Aim of the exercise:
Report each line of the listing that carries the word "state".

Given data:
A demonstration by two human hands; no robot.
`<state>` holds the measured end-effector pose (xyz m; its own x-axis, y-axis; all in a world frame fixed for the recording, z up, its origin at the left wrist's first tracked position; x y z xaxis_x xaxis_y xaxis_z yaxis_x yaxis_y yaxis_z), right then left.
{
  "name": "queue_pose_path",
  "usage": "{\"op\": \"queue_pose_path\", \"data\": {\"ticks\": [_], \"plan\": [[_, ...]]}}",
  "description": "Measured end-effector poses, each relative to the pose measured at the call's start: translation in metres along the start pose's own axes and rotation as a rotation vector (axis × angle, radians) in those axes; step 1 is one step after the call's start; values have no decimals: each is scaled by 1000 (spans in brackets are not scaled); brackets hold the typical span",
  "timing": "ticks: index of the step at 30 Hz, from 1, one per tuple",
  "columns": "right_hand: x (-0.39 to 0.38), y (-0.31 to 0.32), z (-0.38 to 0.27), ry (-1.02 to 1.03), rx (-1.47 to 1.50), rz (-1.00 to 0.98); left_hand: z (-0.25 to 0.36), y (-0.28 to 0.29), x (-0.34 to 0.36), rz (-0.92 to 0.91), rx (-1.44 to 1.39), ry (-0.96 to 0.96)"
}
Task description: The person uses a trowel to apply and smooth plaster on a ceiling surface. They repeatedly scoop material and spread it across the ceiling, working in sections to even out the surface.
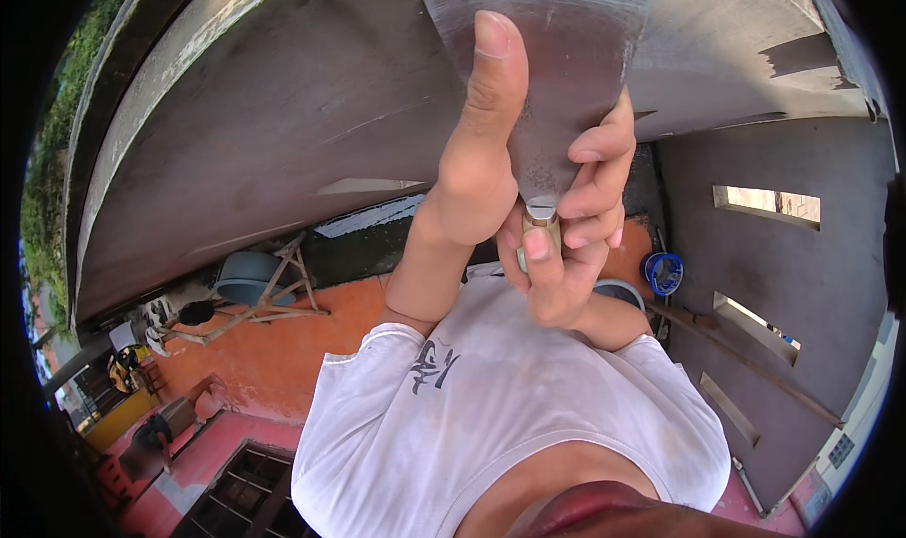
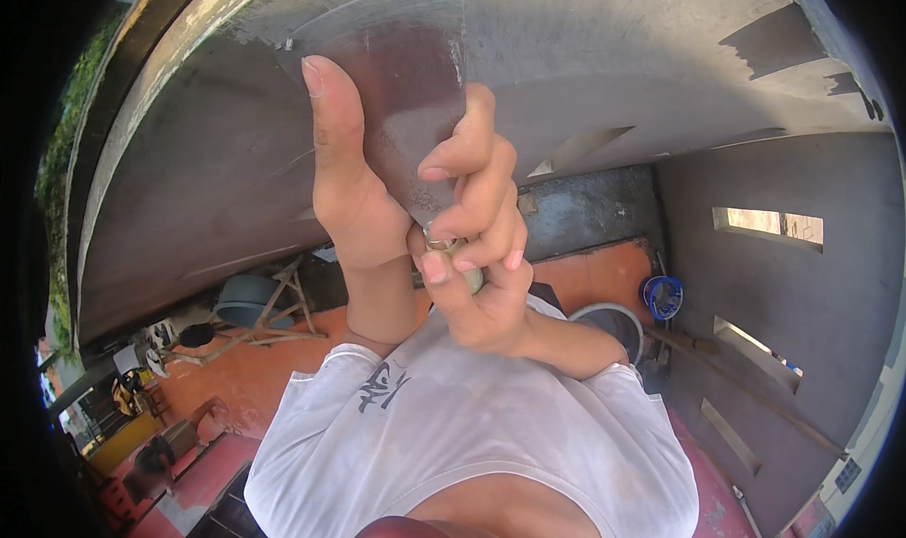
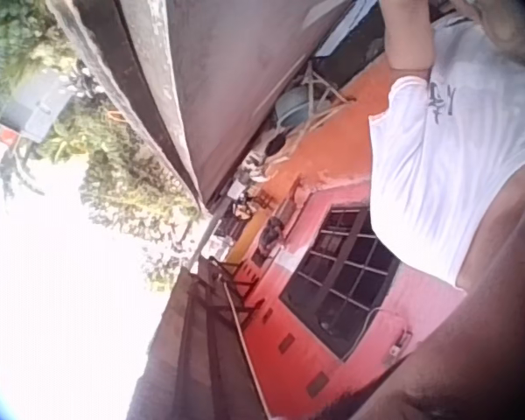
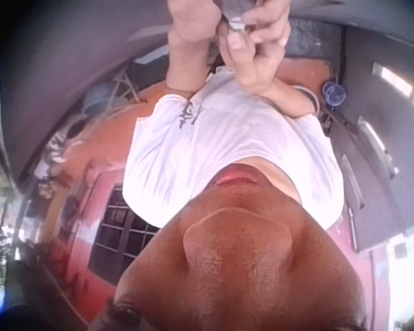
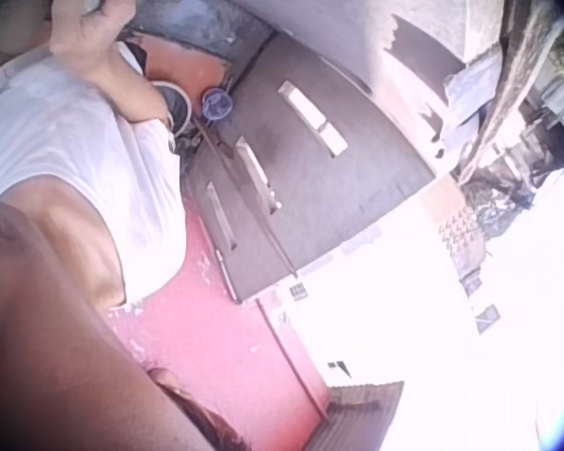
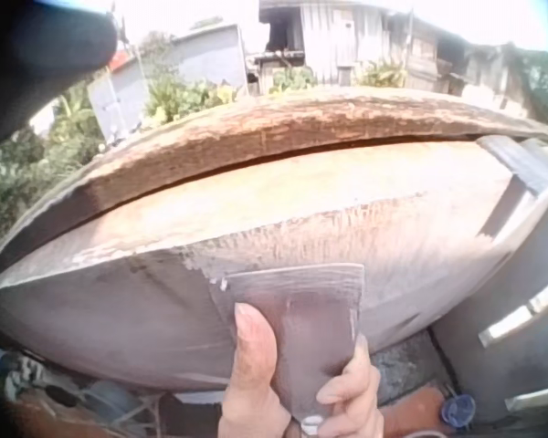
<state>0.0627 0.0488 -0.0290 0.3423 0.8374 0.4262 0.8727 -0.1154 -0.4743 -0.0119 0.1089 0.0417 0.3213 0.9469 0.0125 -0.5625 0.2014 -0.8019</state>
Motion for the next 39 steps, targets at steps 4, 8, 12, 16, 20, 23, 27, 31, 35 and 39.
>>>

The completed task:
`<state>` holds the measured end-effector pose (xyz m; its own x-axis, y-axis; all in a world frame fixed for the recording, z up, its origin at the left wrist's first tracked position; x y z xaxis_x xaxis_y xaxis_z yaxis_x yaxis_y yaxis_z), right then left.
<state>0.0627 0.0488 -0.0290 0.3423 0.8374 0.4262 0.8727 -0.1154 -0.4743 -0.0119 0.1089 0.0417 0.3213 0.9469 0.0125 -0.5625 0.2014 -0.8019</state>

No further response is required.